##### Records to use #####

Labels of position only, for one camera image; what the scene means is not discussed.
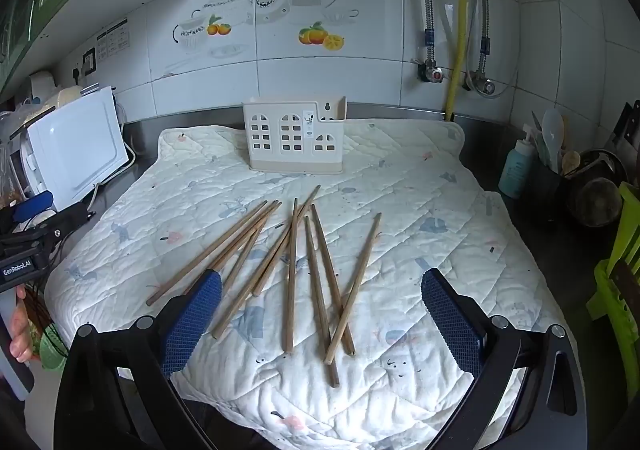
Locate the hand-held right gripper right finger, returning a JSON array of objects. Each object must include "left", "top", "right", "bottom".
[{"left": 421, "top": 268, "right": 588, "bottom": 450}]

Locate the yellow gas pipe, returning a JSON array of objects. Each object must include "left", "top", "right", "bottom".
[{"left": 445, "top": 0, "right": 477, "bottom": 123}]

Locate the metal water valve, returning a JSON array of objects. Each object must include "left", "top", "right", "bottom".
[
  {"left": 462, "top": 71, "right": 497, "bottom": 98},
  {"left": 416, "top": 58, "right": 448, "bottom": 85}
]

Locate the pale blue plastic bottle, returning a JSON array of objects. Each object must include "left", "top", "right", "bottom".
[{"left": 498, "top": 125, "right": 536, "bottom": 199}]

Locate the white power cable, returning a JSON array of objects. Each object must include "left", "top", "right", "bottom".
[{"left": 90, "top": 122, "right": 137, "bottom": 211}]

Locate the white microwave oven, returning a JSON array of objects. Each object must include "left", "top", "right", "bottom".
[{"left": 25, "top": 86, "right": 132, "bottom": 213}]

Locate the bunch of wooden chopsticks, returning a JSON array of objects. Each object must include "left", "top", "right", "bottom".
[{"left": 146, "top": 185, "right": 383, "bottom": 388}]

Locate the white wall sticker label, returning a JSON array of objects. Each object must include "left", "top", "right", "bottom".
[{"left": 96, "top": 18, "right": 132, "bottom": 63}]

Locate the white rice spoon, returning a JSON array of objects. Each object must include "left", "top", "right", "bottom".
[{"left": 541, "top": 108, "right": 566, "bottom": 173}]

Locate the black utensil pot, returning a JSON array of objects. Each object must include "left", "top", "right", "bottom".
[{"left": 530, "top": 157, "right": 568, "bottom": 221}]

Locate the cream plastic utensil holder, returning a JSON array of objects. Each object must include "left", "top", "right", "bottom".
[{"left": 242, "top": 97, "right": 348, "bottom": 175}]

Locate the green plastic stool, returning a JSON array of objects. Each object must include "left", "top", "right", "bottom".
[{"left": 586, "top": 182, "right": 640, "bottom": 396}]

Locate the person's left hand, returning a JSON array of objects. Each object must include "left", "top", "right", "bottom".
[{"left": 9, "top": 302, "right": 33, "bottom": 363}]

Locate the kitchen cleaver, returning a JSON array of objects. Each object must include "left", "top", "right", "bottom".
[{"left": 612, "top": 100, "right": 640, "bottom": 155}]

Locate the white quilted blanket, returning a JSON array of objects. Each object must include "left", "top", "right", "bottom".
[{"left": 44, "top": 119, "right": 571, "bottom": 450}]

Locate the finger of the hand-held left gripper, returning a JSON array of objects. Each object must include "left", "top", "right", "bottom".
[
  {"left": 11, "top": 191, "right": 55, "bottom": 223},
  {"left": 30, "top": 211, "right": 97, "bottom": 255}
]

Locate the cream kitchen appliance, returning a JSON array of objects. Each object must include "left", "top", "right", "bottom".
[{"left": 27, "top": 71, "right": 86, "bottom": 115}]

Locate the black cooking pot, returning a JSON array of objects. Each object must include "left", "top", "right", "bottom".
[{"left": 565, "top": 149, "right": 628, "bottom": 229}]

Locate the green plastic basket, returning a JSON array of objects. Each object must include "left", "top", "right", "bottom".
[{"left": 27, "top": 325, "right": 71, "bottom": 373}]

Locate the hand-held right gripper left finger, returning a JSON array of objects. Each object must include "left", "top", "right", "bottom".
[{"left": 54, "top": 269, "right": 223, "bottom": 450}]

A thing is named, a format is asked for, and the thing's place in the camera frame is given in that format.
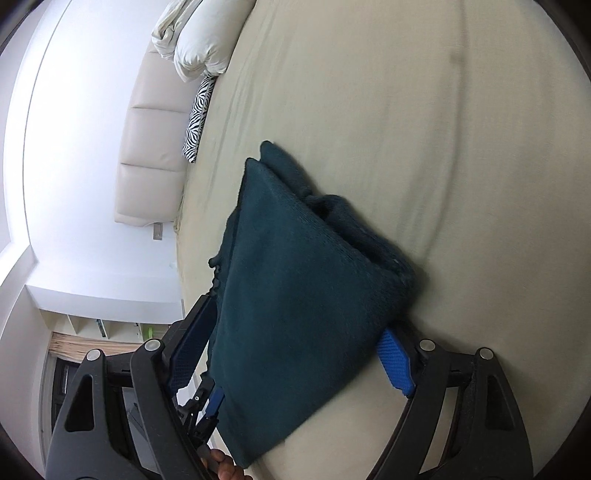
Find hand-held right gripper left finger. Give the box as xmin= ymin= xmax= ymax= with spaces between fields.
xmin=46 ymin=293 xmax=221 ymax=480

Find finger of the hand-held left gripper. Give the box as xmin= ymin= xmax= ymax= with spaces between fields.
xmin=205 ymin=385 xmax=228 ymax=422

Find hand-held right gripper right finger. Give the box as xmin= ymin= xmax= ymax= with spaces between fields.
xmin=369 ymin=324 xmax=533 ymax=480

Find dark green sweater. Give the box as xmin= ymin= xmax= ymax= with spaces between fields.
xmin=208 ymin=140 xmax=417 ymax=470

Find person's left hand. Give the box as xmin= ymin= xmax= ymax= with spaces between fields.
xmin=207 ymin=462 xmax=254 ymax=480

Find beige curtain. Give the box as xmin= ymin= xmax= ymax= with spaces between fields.
xmin=47 ymin=330 xmax=145 ymax=359

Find dark window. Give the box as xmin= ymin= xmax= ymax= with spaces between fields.
xmin=50 ymin=359 xmax=86 ymax=418

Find beige padded headboard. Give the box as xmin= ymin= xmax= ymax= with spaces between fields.
xmin=114 ymin=33 xmax=195 ymax=228

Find zebra print pillow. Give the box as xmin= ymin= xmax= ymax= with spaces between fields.
xmin=182 ymin=75 xmax=219 ymax=164

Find bed with tan sheet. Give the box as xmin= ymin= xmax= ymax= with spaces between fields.
xmin=172 ymin=0 xmax=591 ymax=480

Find white pillow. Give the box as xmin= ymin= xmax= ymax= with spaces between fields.
xmin=173 ymin=0 xmax=257 ymax=84

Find white folded duvet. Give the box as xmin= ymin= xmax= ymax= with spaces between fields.
xmin=152 ymin=0 xmax=195 ymax=61

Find white wall shelf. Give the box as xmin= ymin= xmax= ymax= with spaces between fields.
xmin=39 ymin=308 xmax=186 ymax=346

#####

◆ **Requirement**: Please reproduce the entries above exactly, omitting every picture.

◆ **Answer space**:
Labels of position only, for one camera image; what the scene means is not discussed.
Locate the hand-held right gripper right finger, returning a JSON array of objects. Each object must include "left", "top", "right", "bottom".
[{"left": 421, "top": 268, "right": 588, "bottom": 450}]

Locate the yellow gas pipe, returning a JSON array of objects. Each object must include "left", "top", "right", "bottom".
[{"left": 445, "top": 0, "right": 477, "bottom": 123}]

Locate the metal water valve, returning a JSON array of objects. Each object must include "left", "top", "right", "bottom".
[
  {"left": 462, "top": 71, "right": 497, "bottom": 98},
  {"left": 416, "top": 58, "right": 448, "bottom": 85}
]

Locate the pale blue plastic bottle, returning a JSON array of objects. Each object must include "left", "top", "right", "bottom".
[{"left": 498, "top": 125, "right": 536, "bottom": 199}]

Locate the white power cable, returning a JSON array of objects. Each object must include "left", "top", "right", "bottom".
[{"left": 90, "top": 122, "right": 137, "bottom": 211}]

Locate the white microwave oven, returning a JSON array of objects. Each object must include "left", "top", "right", "bottom".
[{"left": 25, "top": 86, "right": 132, "bottom": 213}]

Locate the bunch of wooden chopsticks, returning a JSON array of objects. Each object must include "left", "top", "right", "bottom".
[{"left": 146, "top": 185, "right": 383, "bottom": 388}]

Locate the white wall sticker label, returning a JSON array of objects. Each object must include "left", "top", "right", "bottom".
[{"left": 96, "top": 18, "right": 132, "bottom": 63}]

Locate the white rice spoon, returning a JSON array of objects. Each object must include "left", "top", "right", "bottom".
[{"left": 541, "top": 108, "right": 566, "bottom": 173}]

Locate the black utensil pot, returning a JSON array of objects. Each object must include "left", "top", "right", "bottom".
[{"left": 530, "top": 157, "right": 568, "bottom": 221}]

Locate the cream plastic utensil holder, returning a JSON array of objects. Each object must include "left", "top", "right", "bottom".
[{"left": 242, "top": 97, "right": 348, "bottom": 175}]

Locate the green plastic stool, returning a JSON array of objects. Each object must include "left", "top", "right", "bottom".
[{"left": 586, "top": 182, "right": 640, "bottom": 396}]

Locate the person's left hand, returning a JSON array of objects. Each object must include "left", "top", "right", "bottom".
[{"left": 9, "top": 302, "right": 33, "bottom": 363}]

Locate the kitchen cleaver, returning a JSON array of objects. Each object must include "left", "top", "right", "bottom".
[{"left": 612, "top": 100, "right": 640, "bottom": 155}]

Locate the white quilted blanket, returning a JSON array of objects. Each object must include "left", "top", "right", "bottom".
[{"left": 44, "top": 119, "right": 571, "bottom": 450}]

Locate the finger of the hand-held left gripper, returning a JSON array of objects. Each object must include "left", "top", "right", "bottom".
[
  {"left": 11, "top": 191, "right": 55, "bottom": 223},
  {"left": 30, "top": 211, "right": 97, "bottom": 255}
]

Locate the cream kitchen appliance, returning a JSON array of objects. Each object must include "left", "top", "right", "bottom".
[{"left": 27, "top": 71, "right": 86, "bottom": 115}]

Locate the black cooking pot, returning a JSON array of objects. Each object must include "left", "top", "right", "bottom".
[{"left": 565, "top": 149, "right": 628, "bottom": 229}]

Locate the green plastic basket, returning a JSON array of objects. Each object must include "left", "top", "right", "bottom".
[{"left": 27, "top": 325, "right": 71, "bottom": 373}]

Locate the hand-held right gripper left finger, returning a JSON array of objects. Each object must include "left", "top", "right", "bottom".
[{"left": 54, "top": 269, "right": 223, "bottom": 450}]

A thing is named, a format is asked for, and the thing's place in the camera frame is given in that format.
Find hand-held right gripper left finger. Give the box as xmin= ymin= xmax= ymax= with spaces between fields.
xmin=46 ymin=293 xmax=221 ymax=480

Find finger of the hand-held left gripper. Give the box as xmin= ymin= xmax= ymax= with spaces between fields.
xmin=205 ymin=385 xmax=228 ymax=422

Find hand-held right gripper right finger. Give the box as xmin= ymin= xmax= ymax= with spaces between fields.
xmin=369 ymin=324 xmax=533 ymax=480

Find dark green sweater. Give the box as xmin= ymin= xmax= ymax= with spaces between fields.
xmin=208 ymin=140 xmax=417 ymax=470

Find person's left hand. Give the box as xmin= ymin= xmax= ymax= with spaces between fields.
xmin=207 ymin=462 xmax=254 ymax=480

Find beige curtain. Give the box as xmin= ymin= xmax= ymax= with spaces between fields.
xmin=47 ymin=330 xmax=145 ymax=359

Find dark window. Give the box as xmin= ymin= xmax= ymax= with spaces between fields.
xmin=50 ymin=359 xmax=86 ymax=418

Find beige padded headboard. Give the box as xmin= ymin= xmax= ymax= with spaces between fields.
xmin=114 ymin=33 xmax=195 ymax=228

Find zebra print pillow. Give the box as xmin= ymin= xmax= ymax= with spaces between fields.
xmin=182 ymin=75 xmax=219 ymax=164

Find bed with tan sheet. Give the box as xmin= ymin= xmax= ymax= with spaces between fields.
xmin=172 ymin=0 xmax=591 ymax=480

Find white pillow. Give the box as xmin= ymin= xmax= ymax= with spaces between fields.
xmin=173 ymin=0 xmax=257 ymax=84

Find white folded duvet. Give the box as xmin= ymin= xmax= ymax= with spaces between fields.
xmin=152 ymin=0 xmax=195 ymax=61

Find white wall shelf. Give the box as xmin= ymin= xmax= ymax= with spaces between fields.
xmin=39 ymin=308 xmax=186 ymax=346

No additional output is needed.